When it’s cold or wet outside, we want kids to dress warmly so they don’t get sick. But many kids find winter clothing too tight, bulky, itchy, or hot. A few kids are also extra sensitive to how things feel. Instead of wool just being scratchy, it can feel almost painful to them.

Here’s what you can do if your child refuses to wear winter clothes.

Try more comfortable clothing.

Winter jackets are bulky, and sweaters might feel too tight to some kids. Small changes to what your child wears can make a big difference. You can take steps to make winter clothes more comfortable:

  • Look for softer fabrics, like fleece.

  • Remove clothing tags.

  • Try a hooded sweatshirt rather than a coat.

  • Get sweaters with looser collars.

  • Buy soft undershirts and underwear.

You can also make clothes more comfortable by having your child dress in layers. Rather than one big coat, have your child wear a T-shirt, followed by a long-sleeved shirt, a vest, and then a lighter jacket. That way, after going indoors, your child can peel off layers if it gets too hot.

Keep in mind every child is different. What might feel nice to you may feel irritating to your child’s skin. So you’ll have to experiment and see what works. (Some kids may even like more fitted, tighter clothing.)

Give your child a say.

The more say kids have in what they wear, the more likely they are to dress warmly. Make sure to look for winter clothes together with your child. Before you get something, have your child try it on.

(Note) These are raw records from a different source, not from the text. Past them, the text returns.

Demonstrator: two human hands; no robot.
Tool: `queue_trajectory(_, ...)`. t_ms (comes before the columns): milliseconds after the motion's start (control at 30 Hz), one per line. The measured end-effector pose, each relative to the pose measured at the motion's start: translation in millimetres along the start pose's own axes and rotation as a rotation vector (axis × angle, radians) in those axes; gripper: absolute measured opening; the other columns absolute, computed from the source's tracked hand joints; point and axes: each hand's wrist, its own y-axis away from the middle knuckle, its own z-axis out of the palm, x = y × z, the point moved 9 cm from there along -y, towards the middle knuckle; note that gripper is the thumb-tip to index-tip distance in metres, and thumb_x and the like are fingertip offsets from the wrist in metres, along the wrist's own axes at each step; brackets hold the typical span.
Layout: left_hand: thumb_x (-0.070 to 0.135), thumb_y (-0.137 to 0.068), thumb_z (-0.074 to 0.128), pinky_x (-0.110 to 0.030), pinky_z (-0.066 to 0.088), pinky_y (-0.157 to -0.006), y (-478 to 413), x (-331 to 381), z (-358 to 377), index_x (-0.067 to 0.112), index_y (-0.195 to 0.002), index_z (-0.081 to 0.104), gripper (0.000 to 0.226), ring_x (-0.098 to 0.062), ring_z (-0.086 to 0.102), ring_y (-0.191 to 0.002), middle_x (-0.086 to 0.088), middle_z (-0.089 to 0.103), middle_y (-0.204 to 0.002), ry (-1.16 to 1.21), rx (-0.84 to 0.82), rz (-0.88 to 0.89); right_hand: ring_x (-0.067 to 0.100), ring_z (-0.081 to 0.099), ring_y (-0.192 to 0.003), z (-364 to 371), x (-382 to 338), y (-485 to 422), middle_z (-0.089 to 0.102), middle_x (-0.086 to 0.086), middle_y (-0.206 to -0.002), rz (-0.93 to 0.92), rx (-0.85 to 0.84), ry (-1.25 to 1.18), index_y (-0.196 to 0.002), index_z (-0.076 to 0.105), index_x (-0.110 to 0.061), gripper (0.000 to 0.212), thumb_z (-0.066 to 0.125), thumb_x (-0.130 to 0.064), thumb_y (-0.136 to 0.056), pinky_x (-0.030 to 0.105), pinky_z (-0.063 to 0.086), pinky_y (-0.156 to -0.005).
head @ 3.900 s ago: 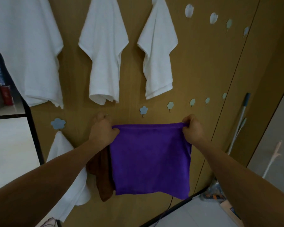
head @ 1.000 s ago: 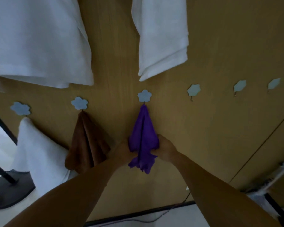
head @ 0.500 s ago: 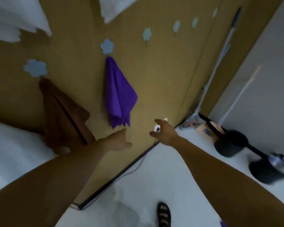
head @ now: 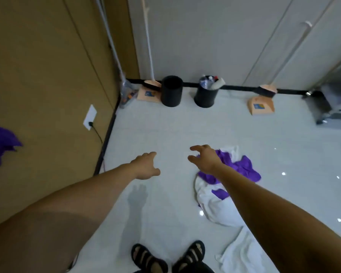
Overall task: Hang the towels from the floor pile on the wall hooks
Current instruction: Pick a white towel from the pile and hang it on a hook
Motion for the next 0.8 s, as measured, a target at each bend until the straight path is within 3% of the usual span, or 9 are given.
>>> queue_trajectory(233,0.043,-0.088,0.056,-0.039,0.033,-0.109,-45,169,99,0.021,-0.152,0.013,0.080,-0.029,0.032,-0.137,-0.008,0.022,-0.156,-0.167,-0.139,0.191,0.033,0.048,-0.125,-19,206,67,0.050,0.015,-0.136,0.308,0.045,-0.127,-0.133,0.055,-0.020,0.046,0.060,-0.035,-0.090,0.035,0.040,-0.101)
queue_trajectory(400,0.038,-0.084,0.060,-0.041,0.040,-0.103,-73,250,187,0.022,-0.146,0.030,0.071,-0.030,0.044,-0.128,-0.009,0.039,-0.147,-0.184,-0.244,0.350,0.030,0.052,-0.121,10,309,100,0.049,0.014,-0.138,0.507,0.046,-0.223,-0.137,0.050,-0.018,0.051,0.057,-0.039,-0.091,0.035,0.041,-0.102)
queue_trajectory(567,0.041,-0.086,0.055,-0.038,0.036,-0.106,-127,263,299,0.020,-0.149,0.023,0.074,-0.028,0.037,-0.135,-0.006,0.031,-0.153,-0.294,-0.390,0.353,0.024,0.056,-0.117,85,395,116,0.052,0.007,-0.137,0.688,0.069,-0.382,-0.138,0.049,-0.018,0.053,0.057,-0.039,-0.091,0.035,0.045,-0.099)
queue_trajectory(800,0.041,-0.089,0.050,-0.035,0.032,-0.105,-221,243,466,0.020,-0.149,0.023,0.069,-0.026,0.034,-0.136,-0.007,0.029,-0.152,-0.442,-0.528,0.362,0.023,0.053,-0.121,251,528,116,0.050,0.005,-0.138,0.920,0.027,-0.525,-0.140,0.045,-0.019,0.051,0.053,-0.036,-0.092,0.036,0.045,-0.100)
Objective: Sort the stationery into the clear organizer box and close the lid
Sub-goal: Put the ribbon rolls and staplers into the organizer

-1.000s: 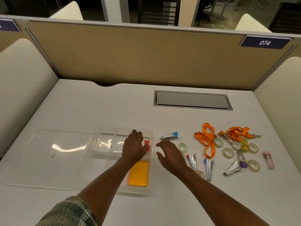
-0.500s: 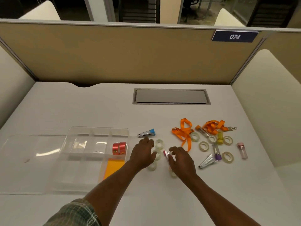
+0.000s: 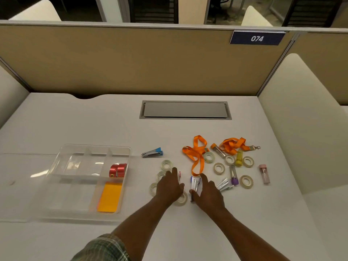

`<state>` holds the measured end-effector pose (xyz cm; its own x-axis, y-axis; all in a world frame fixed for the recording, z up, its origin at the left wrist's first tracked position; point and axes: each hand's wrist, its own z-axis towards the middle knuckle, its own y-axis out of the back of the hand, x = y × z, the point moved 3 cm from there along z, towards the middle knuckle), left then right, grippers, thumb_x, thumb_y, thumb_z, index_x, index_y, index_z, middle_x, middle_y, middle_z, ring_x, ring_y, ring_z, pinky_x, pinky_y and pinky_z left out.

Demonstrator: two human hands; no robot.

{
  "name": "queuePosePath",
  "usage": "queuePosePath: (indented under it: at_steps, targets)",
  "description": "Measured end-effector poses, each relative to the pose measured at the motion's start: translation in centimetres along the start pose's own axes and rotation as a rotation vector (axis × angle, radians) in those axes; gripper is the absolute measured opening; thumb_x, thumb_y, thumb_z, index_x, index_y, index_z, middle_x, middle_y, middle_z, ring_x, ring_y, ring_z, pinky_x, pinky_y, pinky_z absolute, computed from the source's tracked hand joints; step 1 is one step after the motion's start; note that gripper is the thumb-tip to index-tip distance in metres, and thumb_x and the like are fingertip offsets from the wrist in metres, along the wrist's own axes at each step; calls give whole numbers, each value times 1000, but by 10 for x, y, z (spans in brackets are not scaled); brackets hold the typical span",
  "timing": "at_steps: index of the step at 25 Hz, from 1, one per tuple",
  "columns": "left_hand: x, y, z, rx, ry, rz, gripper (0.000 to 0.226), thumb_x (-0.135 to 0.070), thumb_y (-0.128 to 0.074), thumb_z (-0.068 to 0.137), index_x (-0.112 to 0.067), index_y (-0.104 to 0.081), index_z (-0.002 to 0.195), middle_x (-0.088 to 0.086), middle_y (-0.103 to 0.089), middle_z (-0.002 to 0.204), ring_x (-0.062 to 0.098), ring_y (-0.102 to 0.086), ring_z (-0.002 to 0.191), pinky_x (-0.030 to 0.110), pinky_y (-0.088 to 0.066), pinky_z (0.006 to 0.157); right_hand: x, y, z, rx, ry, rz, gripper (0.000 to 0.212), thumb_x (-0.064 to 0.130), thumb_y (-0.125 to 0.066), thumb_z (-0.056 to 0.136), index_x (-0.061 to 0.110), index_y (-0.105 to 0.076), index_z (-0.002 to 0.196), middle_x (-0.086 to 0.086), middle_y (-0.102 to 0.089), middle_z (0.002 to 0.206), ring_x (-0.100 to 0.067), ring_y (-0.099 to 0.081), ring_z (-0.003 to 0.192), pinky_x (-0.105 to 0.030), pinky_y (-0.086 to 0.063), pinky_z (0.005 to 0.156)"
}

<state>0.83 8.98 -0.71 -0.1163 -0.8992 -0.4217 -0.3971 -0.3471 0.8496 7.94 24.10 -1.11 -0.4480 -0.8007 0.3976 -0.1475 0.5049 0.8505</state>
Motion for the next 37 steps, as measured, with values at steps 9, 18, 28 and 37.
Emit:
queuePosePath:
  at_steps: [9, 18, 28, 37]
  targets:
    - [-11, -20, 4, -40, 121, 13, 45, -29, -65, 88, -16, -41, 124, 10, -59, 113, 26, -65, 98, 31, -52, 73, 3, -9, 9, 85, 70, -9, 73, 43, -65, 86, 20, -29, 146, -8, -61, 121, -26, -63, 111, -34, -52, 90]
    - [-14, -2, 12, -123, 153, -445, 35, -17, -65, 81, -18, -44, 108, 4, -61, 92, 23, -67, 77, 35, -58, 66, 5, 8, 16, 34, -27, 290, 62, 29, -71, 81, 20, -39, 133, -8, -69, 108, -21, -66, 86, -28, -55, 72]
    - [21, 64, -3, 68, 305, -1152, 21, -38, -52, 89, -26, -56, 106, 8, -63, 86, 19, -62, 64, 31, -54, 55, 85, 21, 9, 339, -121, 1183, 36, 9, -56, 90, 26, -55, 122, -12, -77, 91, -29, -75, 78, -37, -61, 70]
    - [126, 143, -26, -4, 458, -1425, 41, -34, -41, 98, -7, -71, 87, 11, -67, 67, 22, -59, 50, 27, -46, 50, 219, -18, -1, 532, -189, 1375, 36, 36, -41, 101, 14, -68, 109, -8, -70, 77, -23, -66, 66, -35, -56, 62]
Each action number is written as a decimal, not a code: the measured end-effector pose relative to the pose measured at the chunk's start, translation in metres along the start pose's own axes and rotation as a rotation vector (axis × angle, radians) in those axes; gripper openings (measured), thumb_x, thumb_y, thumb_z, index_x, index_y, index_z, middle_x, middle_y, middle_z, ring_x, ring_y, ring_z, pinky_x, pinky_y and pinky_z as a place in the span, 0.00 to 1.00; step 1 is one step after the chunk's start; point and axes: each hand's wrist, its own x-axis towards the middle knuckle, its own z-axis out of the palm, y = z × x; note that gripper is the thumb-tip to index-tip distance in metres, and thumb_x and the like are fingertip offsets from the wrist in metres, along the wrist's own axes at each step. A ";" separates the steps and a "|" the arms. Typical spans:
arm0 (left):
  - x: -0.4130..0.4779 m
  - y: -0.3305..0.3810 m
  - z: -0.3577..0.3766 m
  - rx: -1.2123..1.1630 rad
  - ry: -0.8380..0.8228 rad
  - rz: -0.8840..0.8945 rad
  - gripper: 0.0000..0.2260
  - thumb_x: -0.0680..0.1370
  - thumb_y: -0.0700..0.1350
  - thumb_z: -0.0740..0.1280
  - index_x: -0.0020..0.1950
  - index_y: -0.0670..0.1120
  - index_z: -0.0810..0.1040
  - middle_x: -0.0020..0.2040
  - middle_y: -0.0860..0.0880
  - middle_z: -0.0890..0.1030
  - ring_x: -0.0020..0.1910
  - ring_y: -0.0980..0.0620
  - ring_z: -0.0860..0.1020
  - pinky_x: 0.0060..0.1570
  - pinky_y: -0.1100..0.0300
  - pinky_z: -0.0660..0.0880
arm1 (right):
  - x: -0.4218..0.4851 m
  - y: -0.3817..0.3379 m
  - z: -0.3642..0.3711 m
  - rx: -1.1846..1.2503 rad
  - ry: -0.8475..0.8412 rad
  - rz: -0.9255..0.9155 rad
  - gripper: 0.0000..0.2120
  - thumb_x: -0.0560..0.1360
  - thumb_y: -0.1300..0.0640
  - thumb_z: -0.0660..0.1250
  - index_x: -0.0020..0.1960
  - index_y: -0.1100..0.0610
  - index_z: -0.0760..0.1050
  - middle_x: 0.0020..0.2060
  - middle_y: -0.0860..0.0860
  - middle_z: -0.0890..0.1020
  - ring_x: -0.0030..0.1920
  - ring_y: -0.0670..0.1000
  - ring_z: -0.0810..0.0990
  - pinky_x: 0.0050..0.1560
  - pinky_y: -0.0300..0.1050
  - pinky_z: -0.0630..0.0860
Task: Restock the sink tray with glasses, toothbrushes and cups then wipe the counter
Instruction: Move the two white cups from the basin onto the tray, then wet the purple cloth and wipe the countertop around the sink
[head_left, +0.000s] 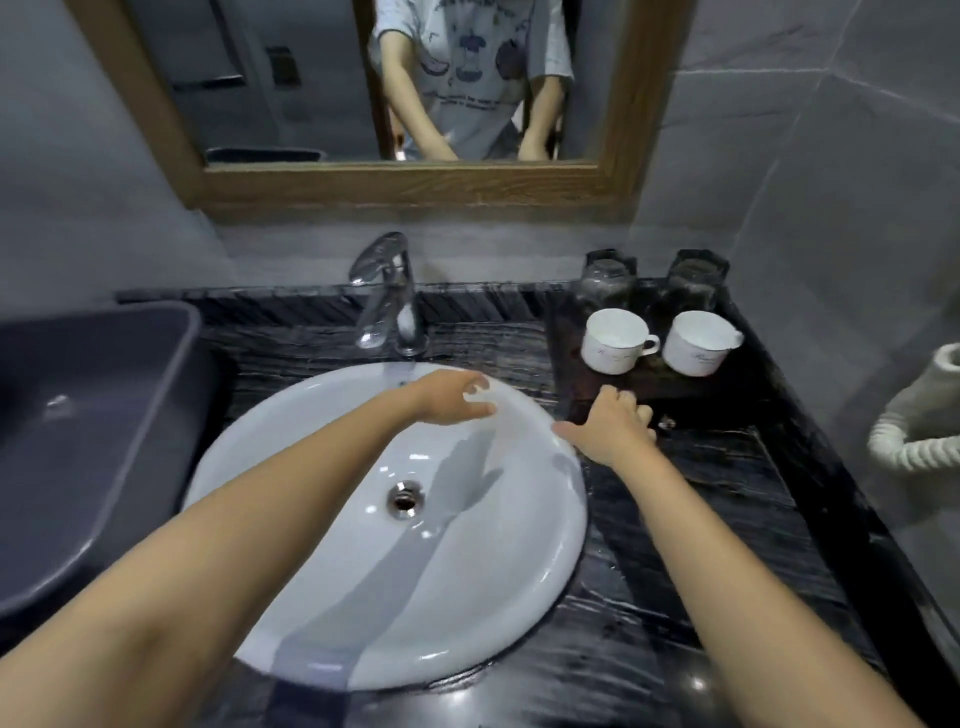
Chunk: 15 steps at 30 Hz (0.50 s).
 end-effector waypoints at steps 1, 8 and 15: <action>-0.013 -0.011 -0.002 0.025 -0.042 -0.024 0.23 0.77 0.56 0.62 0.68 0.47 0.68 0.68 0.47 0.73 0.65 0.47 0.72 0.66 0.55 0.66 | -0.005 -0.013 0.000 -0.091 -0.121 -0.035 0.38 0.72 0.39 0.65 0.70 0.62 0.59 0.69 0.59 0.64 0.68 0.62 0.62 0.65 0.56 0.64; -0.110 -0.091 0.001 0.064 -0.111 -0.196 0.20 0.77 0.57 0.60 0.63 0.48 0.73 0.60 0.47 0.78 0.58 0.48 0.75 0.60 0.55 0.70 | -0.054 -0.114 0.027 -0.467 -0.582 -0.311 0.30 0.74 0.40 0.63 0.67 0.61 0.68 0.59 0.54 0.75 0.55 0.56 0.77 0.45 0.45 0.73; -0.228 -0.152 -0.003 -0.121 -0.188 -0.274 0.19 0.76 0.56 0.61 0.65 0.51 0.71 0.55 0.53 0.76 0.50 0.52 0.79 0.59 0.50 0.75 | -0.117 -0.213 0.078 -0.529 -0.804 -0.552 0.24 0.74 0.46 0.67 0.67 0.55 0.70 0.60 0.53 0.75 0.59 0.57 0.79 0.60 0.55 0.76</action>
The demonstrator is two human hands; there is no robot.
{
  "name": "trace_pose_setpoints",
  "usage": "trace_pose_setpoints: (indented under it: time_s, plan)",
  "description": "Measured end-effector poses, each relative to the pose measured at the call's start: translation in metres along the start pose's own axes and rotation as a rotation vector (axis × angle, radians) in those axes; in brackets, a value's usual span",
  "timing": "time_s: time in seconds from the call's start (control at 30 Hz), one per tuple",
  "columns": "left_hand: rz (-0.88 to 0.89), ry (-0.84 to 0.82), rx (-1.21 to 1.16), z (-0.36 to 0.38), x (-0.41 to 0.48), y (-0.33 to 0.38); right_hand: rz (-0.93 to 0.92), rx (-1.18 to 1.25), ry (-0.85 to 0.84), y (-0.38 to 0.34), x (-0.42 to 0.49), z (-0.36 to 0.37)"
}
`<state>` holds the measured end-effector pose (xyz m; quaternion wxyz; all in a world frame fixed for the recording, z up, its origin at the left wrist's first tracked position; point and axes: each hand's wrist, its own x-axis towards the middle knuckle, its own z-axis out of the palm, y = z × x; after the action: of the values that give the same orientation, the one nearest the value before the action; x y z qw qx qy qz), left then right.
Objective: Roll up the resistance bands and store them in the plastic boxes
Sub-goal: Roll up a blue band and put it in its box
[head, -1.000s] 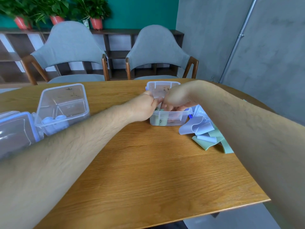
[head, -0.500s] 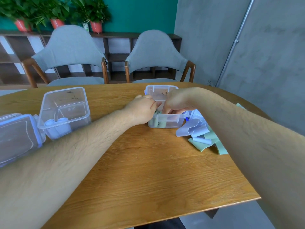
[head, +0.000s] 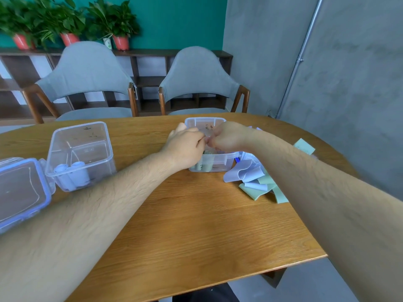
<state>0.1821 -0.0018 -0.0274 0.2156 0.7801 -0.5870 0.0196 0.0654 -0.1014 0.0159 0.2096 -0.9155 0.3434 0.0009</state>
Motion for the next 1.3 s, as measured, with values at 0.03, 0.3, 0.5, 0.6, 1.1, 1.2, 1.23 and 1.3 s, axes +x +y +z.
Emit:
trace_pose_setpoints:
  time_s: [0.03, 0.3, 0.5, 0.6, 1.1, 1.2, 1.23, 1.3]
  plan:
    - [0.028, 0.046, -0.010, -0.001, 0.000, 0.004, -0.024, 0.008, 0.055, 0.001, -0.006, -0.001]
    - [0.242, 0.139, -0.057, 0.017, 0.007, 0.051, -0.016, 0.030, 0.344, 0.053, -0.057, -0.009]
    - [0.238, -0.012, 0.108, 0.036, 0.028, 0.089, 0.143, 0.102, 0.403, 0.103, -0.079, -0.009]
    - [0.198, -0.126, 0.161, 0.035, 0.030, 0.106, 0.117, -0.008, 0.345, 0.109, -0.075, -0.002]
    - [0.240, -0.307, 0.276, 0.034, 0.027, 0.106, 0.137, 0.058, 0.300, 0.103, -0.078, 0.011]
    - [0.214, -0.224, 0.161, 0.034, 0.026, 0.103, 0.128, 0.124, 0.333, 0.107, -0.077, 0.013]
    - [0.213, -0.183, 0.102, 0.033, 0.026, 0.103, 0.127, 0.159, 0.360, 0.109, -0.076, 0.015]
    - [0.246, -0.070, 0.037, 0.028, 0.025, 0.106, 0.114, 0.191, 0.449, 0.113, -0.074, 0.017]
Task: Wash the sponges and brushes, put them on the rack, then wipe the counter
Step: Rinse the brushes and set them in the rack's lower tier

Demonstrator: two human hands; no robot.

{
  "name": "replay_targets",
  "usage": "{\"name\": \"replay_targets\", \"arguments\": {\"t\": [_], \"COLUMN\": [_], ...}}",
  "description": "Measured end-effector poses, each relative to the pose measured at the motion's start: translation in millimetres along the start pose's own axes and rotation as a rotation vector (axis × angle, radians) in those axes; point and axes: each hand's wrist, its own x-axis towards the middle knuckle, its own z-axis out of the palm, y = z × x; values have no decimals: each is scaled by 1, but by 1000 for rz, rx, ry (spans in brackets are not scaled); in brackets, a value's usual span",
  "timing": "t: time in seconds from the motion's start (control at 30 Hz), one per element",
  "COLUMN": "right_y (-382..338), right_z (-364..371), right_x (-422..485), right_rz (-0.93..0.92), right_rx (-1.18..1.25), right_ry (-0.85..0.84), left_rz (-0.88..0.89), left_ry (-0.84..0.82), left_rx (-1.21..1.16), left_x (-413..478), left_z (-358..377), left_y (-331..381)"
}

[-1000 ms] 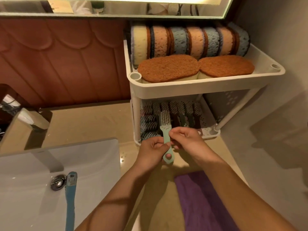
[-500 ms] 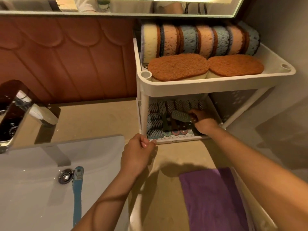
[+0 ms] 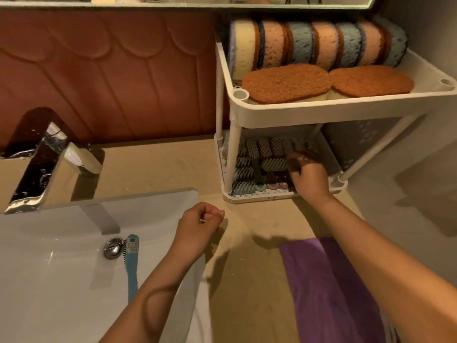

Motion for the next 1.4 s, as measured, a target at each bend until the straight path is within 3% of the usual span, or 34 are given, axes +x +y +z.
{"name": "replay_targets", "arguments": {"t": [0.17,0.33,0.43,0.67,0.8,0.97,1.07,1.27,1.4], "right_y": [-50,-119,-157,-220,-253,-276,-276,-276,-275], "right_z": [1,27,54,135,178,220,231,231,203], "right_x": [-72,-141,-168,-211,-217,-226,-233,-231,-228], "right_rz": [-51,-86,-136,-290,-344,-182,-28,86,342], "right_rx": [225,254,117,-57,-340,-414,-321,-326,230], "right_ry": [-21,-292,-465,-597,-674,-737,-755,-754,-897], "left_rz": [8,-46,-103,-173,-260,-273,-257,-244,-258], "left_ry": [-113,-191,-216,-127,-101,-7,-21,-68,-106], "left_rx": [50,128,177,342,294,218,205,193,219], "left_x": [-17,-46,-64,-89,-92,-97,-99,-97,-95], "left_z": [-33,-82,-115,-189,-219,-241,-250,-258,-258], "left_y": [-19,-63,-92,-149,-171,-184,-185,-182,-176]}}
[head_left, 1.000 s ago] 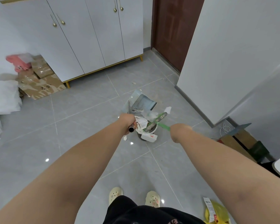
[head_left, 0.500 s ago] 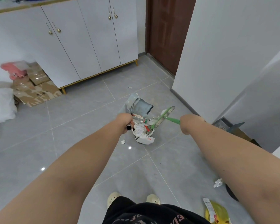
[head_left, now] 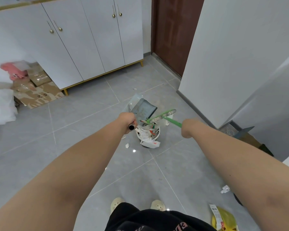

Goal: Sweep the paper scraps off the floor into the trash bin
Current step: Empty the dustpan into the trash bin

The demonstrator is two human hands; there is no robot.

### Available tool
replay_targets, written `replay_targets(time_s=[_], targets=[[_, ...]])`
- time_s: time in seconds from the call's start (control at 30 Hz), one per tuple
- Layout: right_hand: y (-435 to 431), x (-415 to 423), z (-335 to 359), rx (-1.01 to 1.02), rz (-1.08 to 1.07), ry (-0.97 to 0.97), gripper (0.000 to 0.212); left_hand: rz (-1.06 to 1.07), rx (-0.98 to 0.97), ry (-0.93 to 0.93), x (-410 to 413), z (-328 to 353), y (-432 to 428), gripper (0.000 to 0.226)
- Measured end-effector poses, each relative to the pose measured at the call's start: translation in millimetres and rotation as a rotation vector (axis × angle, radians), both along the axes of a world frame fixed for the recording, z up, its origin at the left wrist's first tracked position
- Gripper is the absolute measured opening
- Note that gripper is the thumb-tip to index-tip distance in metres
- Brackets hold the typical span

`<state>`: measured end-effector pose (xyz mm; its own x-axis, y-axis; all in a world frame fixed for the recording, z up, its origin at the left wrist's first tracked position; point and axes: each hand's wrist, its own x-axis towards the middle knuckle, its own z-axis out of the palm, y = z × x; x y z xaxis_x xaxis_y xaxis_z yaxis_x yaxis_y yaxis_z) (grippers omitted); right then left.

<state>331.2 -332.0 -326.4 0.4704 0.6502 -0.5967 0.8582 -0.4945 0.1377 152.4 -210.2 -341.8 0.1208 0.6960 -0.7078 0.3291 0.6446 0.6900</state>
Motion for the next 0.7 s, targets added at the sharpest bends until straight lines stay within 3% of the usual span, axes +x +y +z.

Let your child choose what to wear each day. You can guide your child with some basic rules (pants, long sleeves). If your child is young, give two or three options to make things simpler. With older kids, you may have to bargain. That might mean giving up on the scarf and mittens if your child agrees to the coat and hat.

Make a system for winter clothes.

Avoid arguments by having a system. Put all the summer clothes like shorts and flip-flops away and out of sight. Then, organize winter clothing wherever your child gets ready.

In a dresser, for example, you can put all socks and underwear in the top drawer, sweaters in the second, and pants in the third. Near the door, you can have a station for winter jackets, gloves, and hats.

Start a daily routine. The night before, have your child pick out what to wear the next day, and lay it out for the morning. In the morning, set your alarm for 10 minutes earlier to leave more time for getting dressed. If you have time, you can create a picture chart or a written list for getting ready in the morning to remind your child what to wear.

You can also keep some warm clothes at school in case your child leaves and isn’t dressed warmly enough. Young kids can leave an extra sweatshirt in a cubby at school or with a teacher. Older kids can keep a spare in their locker or backpack.

Let your child face natural consequences.

If your child still refuses to wear winter clothes, it may not be worth it to argue or fight. You may need to let it go and let your child experience what it’s like to be cold.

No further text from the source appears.